(Source: www.comingsoon.net)
DreamWorks has always been about the franchise, and now they have control of another one. The studio announced that they are making a movie based on Hergé's The Adventures of Tintin, one of the most popular comics of the 20th Century.
Hergé's stories about the plucky Belgian journalist and his faithful wire fox terrier Milou (that's Milou, not Snowy, dammit!) have been translated into 50 languages and have sold over 200 million copies.
The studio is now in pre-production of the movie, which should hit theatres in the next 2 years. It's not known at this time whether Tintin will be live-action or CGI animation, or which stories will be adapted for the silver screen.
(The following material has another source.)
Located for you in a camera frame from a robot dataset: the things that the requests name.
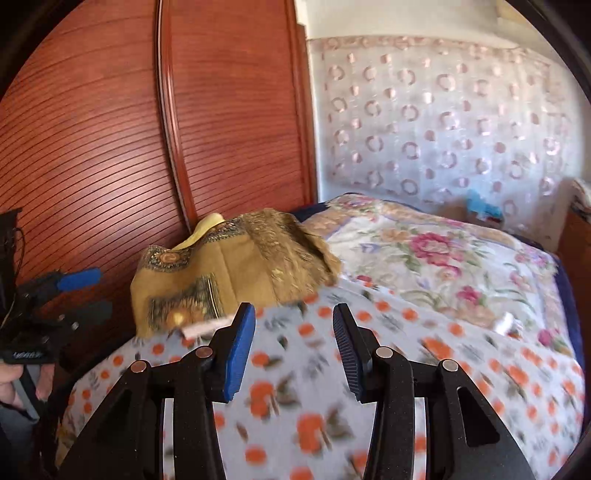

Nick Rodwell, a relative of Herge's widow and representative of his company, added that "if movie No. 1 works, we will continue" with sequels.
DreamWorks co-founder Steven Spielberg has owned the film rights to Tintin since 1983, the same year that Hergé (real name Georges Remi) died.
Fun Fact: On June 1, 2006, the Dalai Lama honoured the book Tintin in Tibet with the International Campaign for Tibet's Light of Truth award. Five years earlier, Hergé's company had demanded the recall of the Chinese translation of the book, when the Chinese government retitled it Tintin in China's Tibet.